In November the World Intellectual Property Organization (WIPO) met in Geneva to negotiate a new broadcasting treaty. The old agreement, known as the Rome Convention, had been around since 1961; there had been a lot of technological changes in the ensuing four decades, so there was plenty to incorporate into the new accords. Most participating countries wanted the document to address the issue of "signal piracy"–the illicit interception of coded transmissions, a practice that often crosses borders. But Europe and America had a larger agenda.

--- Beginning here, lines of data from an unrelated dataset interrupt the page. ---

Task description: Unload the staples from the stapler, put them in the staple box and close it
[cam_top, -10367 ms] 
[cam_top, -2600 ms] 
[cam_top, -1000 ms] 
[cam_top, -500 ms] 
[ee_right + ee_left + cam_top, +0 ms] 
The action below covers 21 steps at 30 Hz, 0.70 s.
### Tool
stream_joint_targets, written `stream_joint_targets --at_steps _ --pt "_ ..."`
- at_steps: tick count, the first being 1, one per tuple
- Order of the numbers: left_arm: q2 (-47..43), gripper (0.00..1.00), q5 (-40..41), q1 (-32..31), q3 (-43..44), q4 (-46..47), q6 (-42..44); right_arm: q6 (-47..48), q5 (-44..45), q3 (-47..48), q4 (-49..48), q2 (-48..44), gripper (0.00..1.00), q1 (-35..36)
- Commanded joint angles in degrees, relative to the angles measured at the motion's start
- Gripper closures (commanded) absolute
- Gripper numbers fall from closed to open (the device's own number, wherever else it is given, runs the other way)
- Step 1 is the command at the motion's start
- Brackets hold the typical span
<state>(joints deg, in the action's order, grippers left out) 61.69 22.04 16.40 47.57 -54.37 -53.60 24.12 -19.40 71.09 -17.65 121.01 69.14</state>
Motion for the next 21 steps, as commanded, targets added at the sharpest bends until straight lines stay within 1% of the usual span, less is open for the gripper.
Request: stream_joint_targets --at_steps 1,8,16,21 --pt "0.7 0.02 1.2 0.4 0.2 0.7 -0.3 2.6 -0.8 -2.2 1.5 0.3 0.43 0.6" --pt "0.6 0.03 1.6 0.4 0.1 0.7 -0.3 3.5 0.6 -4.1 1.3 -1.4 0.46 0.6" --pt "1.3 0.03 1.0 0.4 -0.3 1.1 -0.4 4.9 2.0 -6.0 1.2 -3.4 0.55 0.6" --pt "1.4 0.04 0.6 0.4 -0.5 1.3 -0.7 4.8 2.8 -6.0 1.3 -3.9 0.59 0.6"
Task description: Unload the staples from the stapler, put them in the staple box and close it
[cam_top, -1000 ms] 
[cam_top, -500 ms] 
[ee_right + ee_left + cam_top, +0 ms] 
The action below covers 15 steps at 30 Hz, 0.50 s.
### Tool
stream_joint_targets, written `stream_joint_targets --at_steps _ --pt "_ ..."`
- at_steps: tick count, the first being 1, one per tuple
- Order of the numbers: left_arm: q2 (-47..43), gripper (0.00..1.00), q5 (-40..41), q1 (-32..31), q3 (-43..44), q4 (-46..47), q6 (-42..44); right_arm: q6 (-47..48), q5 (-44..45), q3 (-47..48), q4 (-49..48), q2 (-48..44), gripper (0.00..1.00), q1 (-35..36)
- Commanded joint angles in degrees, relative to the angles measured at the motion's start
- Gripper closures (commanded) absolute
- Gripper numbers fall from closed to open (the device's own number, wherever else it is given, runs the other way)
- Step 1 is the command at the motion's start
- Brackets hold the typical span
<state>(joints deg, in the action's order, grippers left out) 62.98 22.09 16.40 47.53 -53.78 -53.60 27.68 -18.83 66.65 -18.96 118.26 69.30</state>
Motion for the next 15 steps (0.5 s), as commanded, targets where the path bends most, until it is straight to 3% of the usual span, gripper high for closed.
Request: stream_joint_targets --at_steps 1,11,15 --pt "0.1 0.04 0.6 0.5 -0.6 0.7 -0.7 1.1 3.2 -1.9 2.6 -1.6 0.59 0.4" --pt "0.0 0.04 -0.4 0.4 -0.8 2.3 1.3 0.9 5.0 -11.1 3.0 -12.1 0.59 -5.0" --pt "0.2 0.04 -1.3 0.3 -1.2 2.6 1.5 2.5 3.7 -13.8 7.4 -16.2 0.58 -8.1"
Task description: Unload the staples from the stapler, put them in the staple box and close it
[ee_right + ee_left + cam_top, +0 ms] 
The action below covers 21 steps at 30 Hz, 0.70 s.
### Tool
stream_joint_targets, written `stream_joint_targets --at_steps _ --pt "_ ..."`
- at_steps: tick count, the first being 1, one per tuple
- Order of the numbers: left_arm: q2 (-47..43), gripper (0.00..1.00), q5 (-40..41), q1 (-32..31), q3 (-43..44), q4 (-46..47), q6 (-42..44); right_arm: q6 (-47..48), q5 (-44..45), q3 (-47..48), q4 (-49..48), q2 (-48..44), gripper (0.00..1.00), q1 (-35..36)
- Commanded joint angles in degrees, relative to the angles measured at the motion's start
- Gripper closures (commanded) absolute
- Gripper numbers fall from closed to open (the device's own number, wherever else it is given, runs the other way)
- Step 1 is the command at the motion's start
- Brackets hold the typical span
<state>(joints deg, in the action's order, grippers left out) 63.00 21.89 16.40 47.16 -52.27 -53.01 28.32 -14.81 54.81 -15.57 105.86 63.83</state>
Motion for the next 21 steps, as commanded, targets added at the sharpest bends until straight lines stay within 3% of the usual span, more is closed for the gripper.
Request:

Under their pressure, WIPO proposed a treaty that would award broadcasters a copyright in the signals they transmit, even when the transmission's contents are in the public domain. In fact, the new rules would give the broadcasters more rights over the content than its creators have. They would also require countries to pass laws similar to America's Digital Millennium Copyright Act, which bans "circumvention" of technological barriers to copying. One portion of the proposal, called Alternative V, would extend such anti-circumvention restrictions to encrypted broadcast signals, effectively outlawing decryption of all kinds.
Several countries objected to these measures, with Brazil and India leading a movement to restrict the treaty to signal piracy. Their one significant victory was to defeat an American proposal that would extend the agreement to cover webcasting. The rest will survive until the next round of negotiations in mid-2005.
Opponents of the accords have alleged a number of petty dirty tricks. Blogging from the negotiations at the Electronic Frontier Foundation's site, author Cory Doctorow noted that handouts critical of the proposals "were repeatedly stolen and pitched into the trashcans in the bathrooms." Needless to say, the treaty contains no penalties for this sort of piracy.